USDR liquidity crisis costs a trader 131,350 stablecoins

By Charles Thuo - min read
  • USDR suffered a liquidity crisis, revealing its illiquid assets.
  • A trader lost everything swapping USDR for USDC during the crisis.
  • An MEV bot profited $107,002 from the arbitrage opportunity.

The Real USD (USDR) stablecoin recently found itself in the eye of a storm, revealing the pitfalls of the DeFi space.

A liquidity crunch on October 11 led to a trader swapping 131,350 USDR for 0 USDC, incurring a complete loss. Here’s what transpired:

The USDR liquidity crunch

USDR, a real-estate-backed US dollar stablecoin, faced a liquidity crisis when users requested over 10 million stablecoins in redemptions.
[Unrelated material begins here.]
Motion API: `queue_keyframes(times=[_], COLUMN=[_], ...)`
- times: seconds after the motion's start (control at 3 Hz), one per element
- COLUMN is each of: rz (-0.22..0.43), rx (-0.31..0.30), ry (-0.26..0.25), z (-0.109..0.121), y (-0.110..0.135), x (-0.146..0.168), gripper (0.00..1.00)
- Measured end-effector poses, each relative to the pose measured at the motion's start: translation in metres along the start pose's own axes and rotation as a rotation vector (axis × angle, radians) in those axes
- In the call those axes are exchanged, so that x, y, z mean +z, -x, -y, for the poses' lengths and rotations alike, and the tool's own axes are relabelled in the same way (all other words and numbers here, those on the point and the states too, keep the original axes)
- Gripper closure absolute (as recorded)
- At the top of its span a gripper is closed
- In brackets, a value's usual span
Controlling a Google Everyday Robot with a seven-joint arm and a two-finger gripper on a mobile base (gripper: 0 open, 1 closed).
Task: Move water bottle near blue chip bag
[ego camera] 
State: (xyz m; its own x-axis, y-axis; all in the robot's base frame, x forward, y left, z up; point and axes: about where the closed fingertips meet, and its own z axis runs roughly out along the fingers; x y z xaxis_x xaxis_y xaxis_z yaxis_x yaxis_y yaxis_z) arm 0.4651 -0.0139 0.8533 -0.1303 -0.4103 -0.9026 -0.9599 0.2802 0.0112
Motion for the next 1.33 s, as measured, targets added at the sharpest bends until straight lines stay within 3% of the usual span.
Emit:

Although it was advertised as 100% backed, a shocking revelation emerged: less than 15% of its $45 million in assets were backed by liquid TNGBL tokens, with the majority relying on illiquid tokenized real-estate assets.

The illiquidity of these real-estate assets stemmed from their tokenization under the ERC-721 standard. This unique standard made it nearly impossible to fractionalize these assets, creating a liquidity conundrum for investor redemptions. Furthermore, the underlying real estate properties could not be swiftly sold to meet withdrawal requests. Consequently, the USDR treasury was incapable of honouring these redemptions, resulting in a crisis of confidence among investors.

The costly DEX swap

During the USDR liquidity crisis, a trader attempted to withdraw their USDR holdings by executing a swap on the BNB Chain via the decentralized exchange (DEX) OpenOcean. The catch was the severe depegging of USDR, which had plummeted nearly 50% from its par value due to the liquidity crunch.

In a disastrous turn of events, the trader received a grand total of 0 USDC in return for their 131,350 USDR. This meant a complete and crippling loss on their initial investment. In the volatile world of DeFi, where slippage rates on DEXs can reach up to 100% during periods of poor liquidity, such incidents serve as a stark reminder of the risks at play.

The story took an interesting twist as a maximal extractable value (MEV) bot swooped in to seize an arbitrage opportunity. Recognizing the substantial price discrepancy, this automated trading algorithm profited handsomely, netting a staggering $107,002 in gains through a well-timed arbitrage trade.